Irish Red and White Setter Breed Summary
Fun, Loving, Energetic, Intelligent and Loyal
Early on, these dogs used to come in either red or red and white, though breeders began to put their focus on developing pure red dogs and this led to the red and white setters almost disappearing. Fortunately, they were saved from extinction and are now considered two separate breeds!
As they are predominantly gun dogs, they sometimes take a while to catch on with training, but eventually will make fantastically reliable hunters! They have a real passion for life and also do great with children as well.
Fun Fact: They were first shown at the Westminster Kennel Club show, in 1877!
|Lifespan||10 - 14 Years|
|Height (at the withers)||Males and Females 56cm - 66cm|
|Weight||Males and Females 22.5kg - 32kg|
|Coat||Coat is Medium Length and Wavy|
|Colour||Red and White|
|Common health issues||Hip Dysplasia, Cataracts|
|Other Names||Parti-colored Setter, Red and White Irish Setter, Irish R&W Setter, IRWS|
These beautiful dogs are well-known for their fun-loving, puppy-like ways. Much to their ancestry, they love trying and doing new things with their ‘hoomans’, such as travelling and helping out with any work that needs to be done. They are fantastic companion dogs and are very loving towards their families. Irish Red and White Setters are extremely energetic and athletic, which makes them great in agility categories of dog competitions. Just watch out for their prey drives, as once they are trained up, they are likely to chase a variety of small mammals and birds. This does mean that they need a lot of exercise, about an hour a day, which isn’t suited to everyone’s lifestyle, so you will need to make sure you have the time to commit. These dogs are also prone to developing separation anxiety, so you will need to be around most of the day to ensure you have a happy dog.

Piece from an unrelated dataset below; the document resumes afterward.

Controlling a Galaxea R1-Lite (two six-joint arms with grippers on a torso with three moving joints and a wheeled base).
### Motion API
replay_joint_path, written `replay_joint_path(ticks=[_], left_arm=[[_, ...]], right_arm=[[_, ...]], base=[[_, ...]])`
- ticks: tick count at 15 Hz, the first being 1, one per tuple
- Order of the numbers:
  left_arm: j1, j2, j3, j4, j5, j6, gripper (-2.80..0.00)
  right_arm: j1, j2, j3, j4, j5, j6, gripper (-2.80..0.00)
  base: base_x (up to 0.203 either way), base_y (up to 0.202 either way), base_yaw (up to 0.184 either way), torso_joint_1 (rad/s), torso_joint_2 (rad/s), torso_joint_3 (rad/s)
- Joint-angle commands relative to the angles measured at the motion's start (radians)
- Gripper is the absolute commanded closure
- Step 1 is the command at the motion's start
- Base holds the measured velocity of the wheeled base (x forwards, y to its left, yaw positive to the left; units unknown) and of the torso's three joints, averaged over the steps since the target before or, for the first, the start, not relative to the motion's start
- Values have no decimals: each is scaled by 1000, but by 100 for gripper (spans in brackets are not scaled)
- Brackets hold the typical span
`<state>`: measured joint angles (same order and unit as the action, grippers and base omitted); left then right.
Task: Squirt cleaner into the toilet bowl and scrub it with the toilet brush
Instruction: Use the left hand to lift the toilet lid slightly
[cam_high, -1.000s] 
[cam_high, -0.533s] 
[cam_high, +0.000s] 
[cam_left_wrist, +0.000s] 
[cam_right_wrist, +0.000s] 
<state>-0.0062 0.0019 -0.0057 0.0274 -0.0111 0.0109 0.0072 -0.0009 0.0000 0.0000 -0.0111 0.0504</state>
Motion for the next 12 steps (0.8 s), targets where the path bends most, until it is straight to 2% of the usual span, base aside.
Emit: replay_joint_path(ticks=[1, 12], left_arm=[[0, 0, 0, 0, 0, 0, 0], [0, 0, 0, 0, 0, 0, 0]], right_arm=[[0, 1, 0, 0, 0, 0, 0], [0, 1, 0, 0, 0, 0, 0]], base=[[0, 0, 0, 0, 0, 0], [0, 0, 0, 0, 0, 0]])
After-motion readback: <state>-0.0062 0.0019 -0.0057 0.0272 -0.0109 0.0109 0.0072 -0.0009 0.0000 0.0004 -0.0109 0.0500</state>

These beautiful red and white dogs come from, yeah you guessed it, Ireland! They appear to have been developed around the 18th century and are possibly the descendants of English Setters, Spaniels or Pointers and were used as gundogs. They are now classed as a separate breed to their cousins the Irish Setters but essentially have the same beginning! Unfortunately for these guys, they didn't prove as popular as the other members of their family and very nearly became extinct. After WW1, a man named Noble Huston tried to bring the breed back from extinction but his attempts proved unsuccessful and the number of these dogs remained very low. However, in 1981 a society was formed around the breed and they have since started to grow in numbers and still rise to this day!